Die Kunden sortieren die Wäsche grob nach einem Abwurfplan in Wäschesäcken vor. Über Gittercontainer liefern die eigenen Servicefahrer diese bei der Wäscherei an. "Der Mitarbeiter öffnet den Sack und dann gehen die Stücke auf ihre Reise durch die Waschstraße", so Kess. Anders sieht es bei der persönlichen Bewohnerwäsche, zum Beispiel von Altenheimen, aus. Da müsse jedes Teil einzeln in die Hand genommen werden und über Barcodes sowie Chips ein- und wieder ausgelesen werden. In diesen Corona-Tagen mit immer mehr Infizierten auch in Unterfranken laut der Verantwortlichen eine psychologische Herausforderung für die Mitarbeiter.
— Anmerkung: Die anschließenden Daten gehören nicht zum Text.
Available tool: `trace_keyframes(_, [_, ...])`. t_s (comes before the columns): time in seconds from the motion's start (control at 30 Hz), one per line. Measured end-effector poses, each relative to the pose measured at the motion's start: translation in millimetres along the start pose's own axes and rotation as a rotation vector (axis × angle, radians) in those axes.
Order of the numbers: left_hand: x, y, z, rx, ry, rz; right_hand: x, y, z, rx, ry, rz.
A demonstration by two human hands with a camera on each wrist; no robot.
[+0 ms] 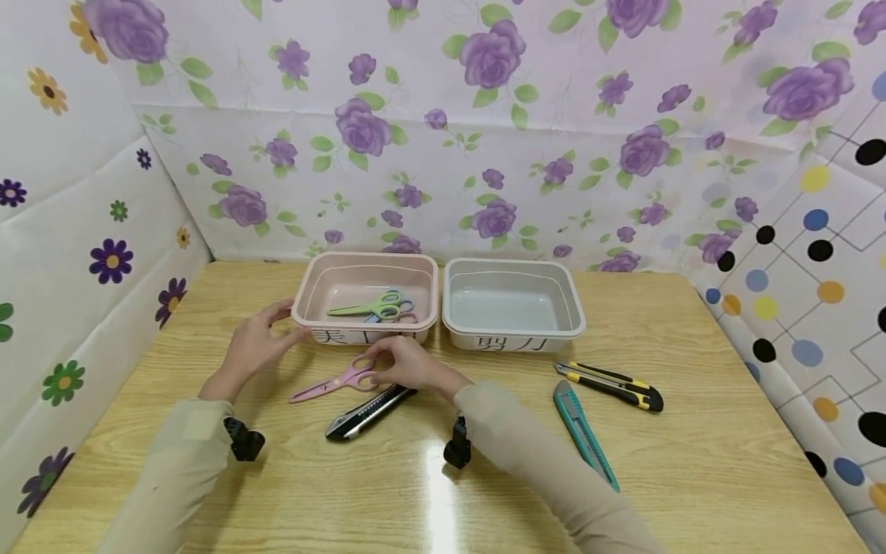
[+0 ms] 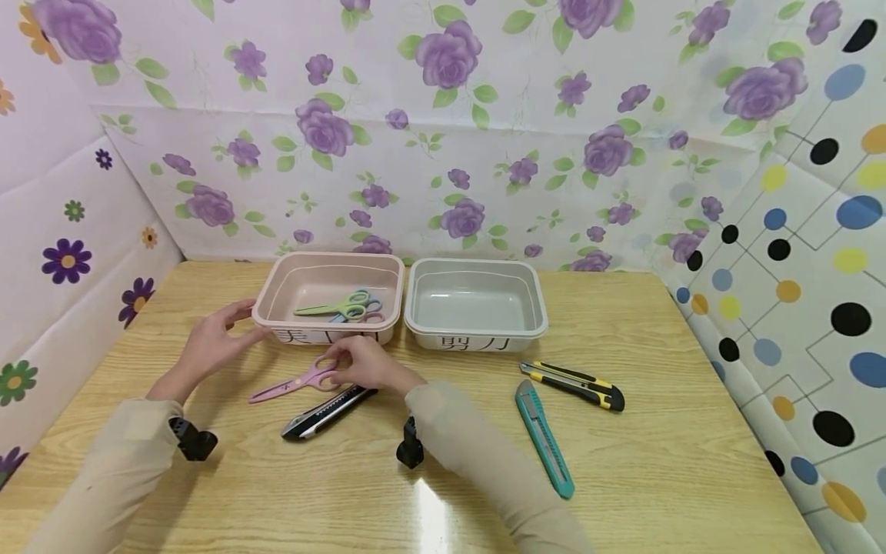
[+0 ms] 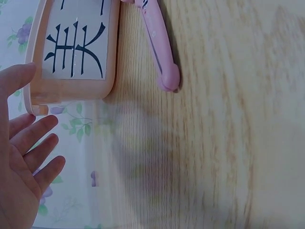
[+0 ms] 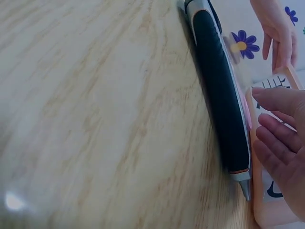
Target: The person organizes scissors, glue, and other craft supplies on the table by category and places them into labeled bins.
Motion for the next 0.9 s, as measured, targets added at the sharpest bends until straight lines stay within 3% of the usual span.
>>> trace_keyframes(0.3, [-0.1, -1.2, -0.4, -0.006, 0.013, 0.007, 6.4, -2.2, 6.2, 0.019, 0.012, -0.002])
trace_keyframes(0.57, [-0.2, -1.6, -0.1, 0.002, 0.002, 0.003, 10.5, -1.9, 10.0, -0.069, -0.013, -0.129])
trace_keyframes(0.9, [0.1, 0.2, 0.4, 0.004, -0.003, 0.001, 9.9, 0.9, 10.8, -0.047, -0.024, -0.175])
Point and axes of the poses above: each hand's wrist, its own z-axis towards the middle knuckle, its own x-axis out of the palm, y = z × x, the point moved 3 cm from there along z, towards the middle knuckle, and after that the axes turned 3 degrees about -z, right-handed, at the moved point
Alle Keime werden abgetötet
Für den allgemeinen Waschprozess spielt die aktuelle Corona-Situation aber keine besondere Rolle. "Es handelt sich hier um Standardprogramme, bei denen alle möglichen Keime abgetötet werden", so Stephan Ullmer-Kadierka. Alle benutzten Verfahren sind zudem beim Robert-Koch-Institut gelistet. Etwa 40 Minuten dauert ein kompletter Waschprozess, nach rund eineinhalb Stunden könnten die Wäschestücke theoretisch schon wieder ausgeliefert und auf die Reise geschickt werden, beispielsweise zum Rhön-Klinikum oder der Würzburger Uni-Klinik.
Was sich durch die Corona-Krise aufgrund der Engpässe - nicht nur bei Schutzmasken - laut des Geschäftsführers verändern könnte? "Vielleicht finde angesichts des derzeit hohen Anteils von Einweg-Material, zum Beispiel bei Schutzkitteln oder OP-Abdeckungen, zukünftig ein Umdenken auf Kundenseite in Richtung Nachhaltigkeit statt." Ullmer beispielsweise bereitet jetzt auch wieder vermehrt solcher Mehrweg-Schutzkittel und –masken auf.
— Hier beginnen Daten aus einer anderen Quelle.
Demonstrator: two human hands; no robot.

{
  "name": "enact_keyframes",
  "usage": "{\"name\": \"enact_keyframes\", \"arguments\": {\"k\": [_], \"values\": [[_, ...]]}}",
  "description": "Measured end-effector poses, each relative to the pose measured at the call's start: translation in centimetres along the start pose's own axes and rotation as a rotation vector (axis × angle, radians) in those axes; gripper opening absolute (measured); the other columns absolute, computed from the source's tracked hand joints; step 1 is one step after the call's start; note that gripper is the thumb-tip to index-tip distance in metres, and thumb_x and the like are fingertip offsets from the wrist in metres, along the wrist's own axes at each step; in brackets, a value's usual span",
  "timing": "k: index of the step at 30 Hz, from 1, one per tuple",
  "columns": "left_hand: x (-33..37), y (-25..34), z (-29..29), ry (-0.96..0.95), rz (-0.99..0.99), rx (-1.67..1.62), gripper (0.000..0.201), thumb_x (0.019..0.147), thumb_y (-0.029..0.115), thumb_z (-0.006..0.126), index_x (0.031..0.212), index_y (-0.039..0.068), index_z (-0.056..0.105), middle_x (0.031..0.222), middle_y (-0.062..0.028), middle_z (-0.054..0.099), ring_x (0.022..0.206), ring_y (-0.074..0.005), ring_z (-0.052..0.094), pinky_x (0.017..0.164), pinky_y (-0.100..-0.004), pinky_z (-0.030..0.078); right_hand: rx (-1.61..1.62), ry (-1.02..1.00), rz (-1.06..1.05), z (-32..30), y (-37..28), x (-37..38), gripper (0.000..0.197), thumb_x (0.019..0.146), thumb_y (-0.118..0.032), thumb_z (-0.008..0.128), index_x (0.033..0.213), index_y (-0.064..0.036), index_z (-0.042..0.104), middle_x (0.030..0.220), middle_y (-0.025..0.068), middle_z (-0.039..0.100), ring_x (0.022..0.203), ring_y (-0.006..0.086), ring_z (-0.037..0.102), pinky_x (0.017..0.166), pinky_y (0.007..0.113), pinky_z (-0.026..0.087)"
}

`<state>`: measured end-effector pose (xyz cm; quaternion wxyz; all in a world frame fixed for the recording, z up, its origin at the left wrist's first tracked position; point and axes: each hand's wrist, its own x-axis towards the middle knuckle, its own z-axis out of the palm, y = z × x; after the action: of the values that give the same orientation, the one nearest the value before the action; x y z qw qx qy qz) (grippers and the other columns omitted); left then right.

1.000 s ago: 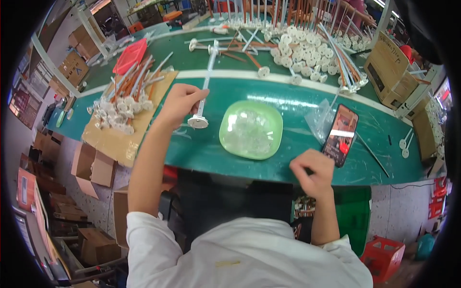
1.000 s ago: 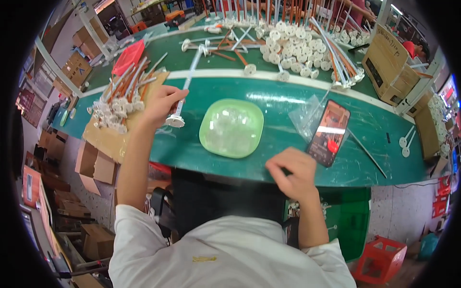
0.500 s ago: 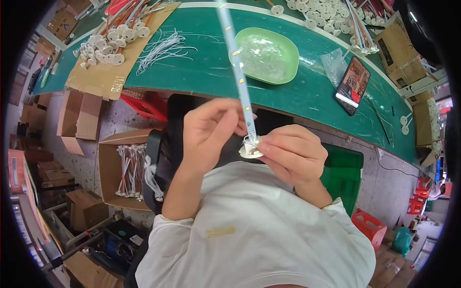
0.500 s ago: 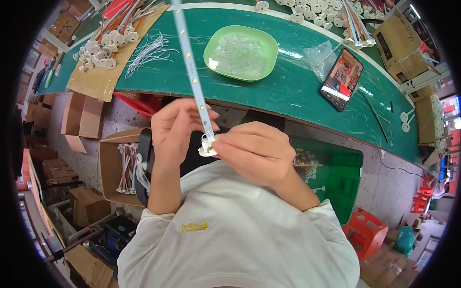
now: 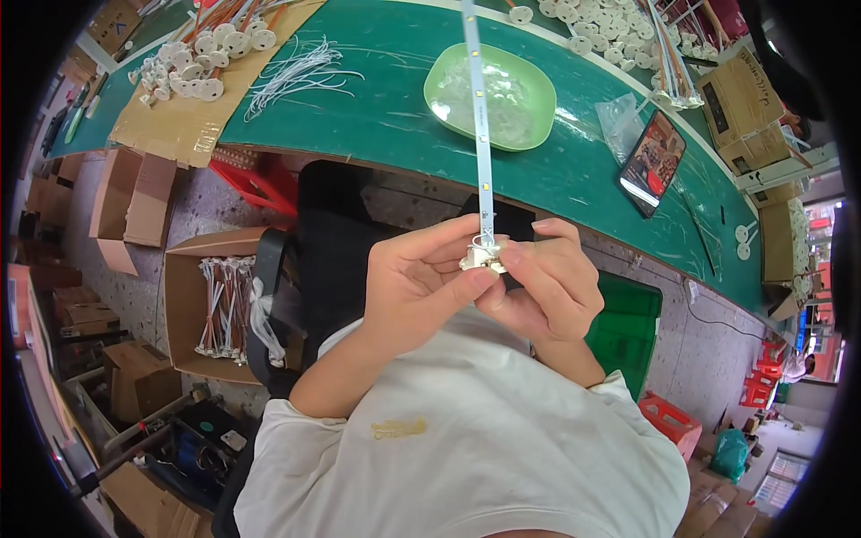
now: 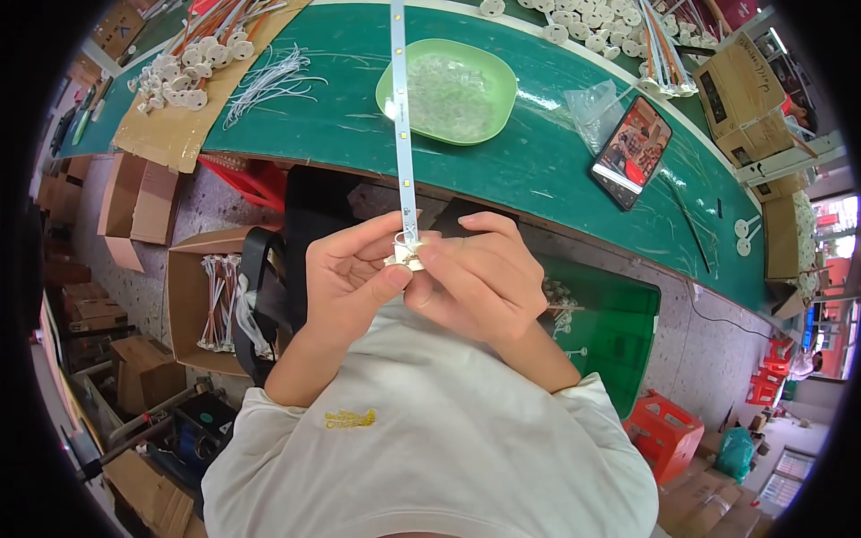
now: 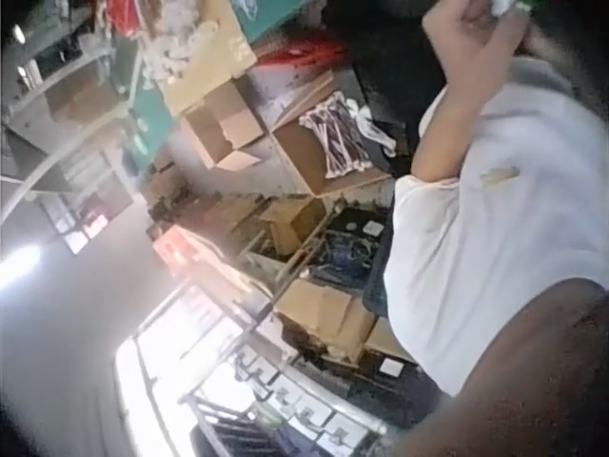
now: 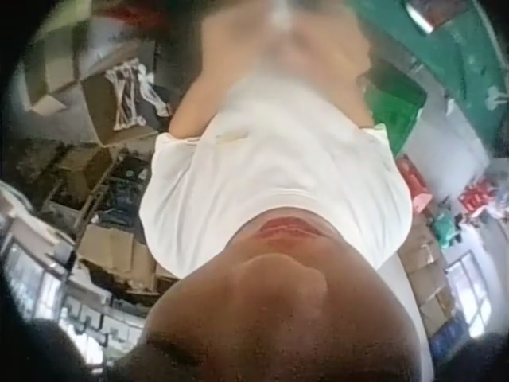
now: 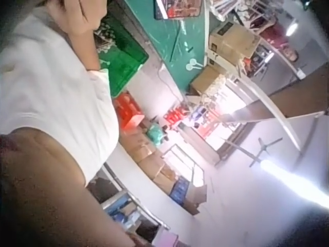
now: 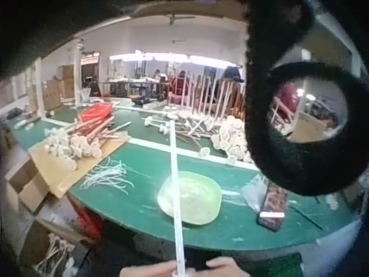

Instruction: Manually attaching circular bases and threading wires onto LED strips at a factory workbench.

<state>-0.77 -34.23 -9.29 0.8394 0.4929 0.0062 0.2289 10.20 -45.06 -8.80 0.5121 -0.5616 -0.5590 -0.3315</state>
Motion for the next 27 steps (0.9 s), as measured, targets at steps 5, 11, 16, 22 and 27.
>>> {"name": "enact_keyframes", "arguments": {"k": [5,11,16,22,27], "values": [[0.1,-0.6,-0.5,-0.020,-0.006,-0.081,0.047,0.086,0.000,0.065,0.128,-0.011,0.049,0.115,-0.0273,0.062,0.108,-0.0281,0.064,0.090,-0.0372,0.054,-0.012,-0.041,-0.016,-0.4,0.3,-0.4,0.023,0.074,-0.011,0.079,0.090,0.0011,0.067,0.077,0.0115,0.069,0.066,0.0202,0.067,0.071,0.039,0.056],[0.2,-0.7,-0.6,-0.002,-0.142,-0.396,0.043,0.091,0.000,0.061,0.131,-0.006,0.048,0.116,-0.0194,0.064,0.105,-0.0217,0.064,0.089,-0.0349,0.055,0.166,-0.130,0.057,-1.2,1.1,0.2,0.021,0.067,0.008,0.072,0.088,0.0048,0.067,0.080,0.0168,0.069,0.069,0.0268,0.067,0.072,0.041,0.057],[0.1,-1.1,-0.5,-0.009,-0.181,-0.453,0.044,0.093,0.003,0.057,0.133,-0.006,0.045,0.119,-0.0202,0.062,0.109,-0.0246,0.062,0.093,-0.0390,0.054,0.146,-0.127,0.054,-1.2,0.9,0.4,0.022,0.066,0.008,0.073,0.087,0.0044,0.067,0.081,0.0168,0.069,0.071,0.0269,0.068,0.072,0.041,0.057],[0.2,-0.9,-0.2,-0.031,-0.144,-0.421,0.045,0.090,-0.003,0.060,0.132,-0.008,0.046,0.118,-0.0203,0.063,0.107,-0.0237,0.063,0.093,-0.0372,0.054,0.179,-0.135,0.105,-1.4,0.2,0.7,0.025,0.066,0.008,0.075,0.089,0.0046,0.067,0.081,0.0164,0.069,0.074,0.0277,0.067,0.072,0.039,0.056],[0.0,-0.4,-0.6,-0.077,0.027,-0.148,0.049,0.085,-0.011,0.062,0.131,-0.011,0.047,0.118,-0.0212,0.062,0.109,-0.0236,0.063,0.093,-0.0338,0.053,0.664,-0.257,0.731,-3.2,-0.2,1.9,0.026,0.071,0.009,0.073,0.096,0.0050,0.068,0.101,0.0166,0.068,0.090,0.0215,0.066,0.081,0.034,0.053]]}}
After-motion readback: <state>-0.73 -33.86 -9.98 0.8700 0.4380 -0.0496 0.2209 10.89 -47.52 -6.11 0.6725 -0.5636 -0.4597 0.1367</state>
Ullmer-Kadierka: "Wir werden das schaffen."
Abgesehen davon ist sich Stephan Ullmer-Kadierka, der sich wie all seine Vertriebsmitarbeiter im regen Austausch mit den Kunden in der Region befindet, sicher: "Unser Gesundheitssystem und unsere Krankenhäuser sind sehr gut auf die Situation eingestellt. Ich habe absolutes Vertrauen, dass wir das schaffen werden."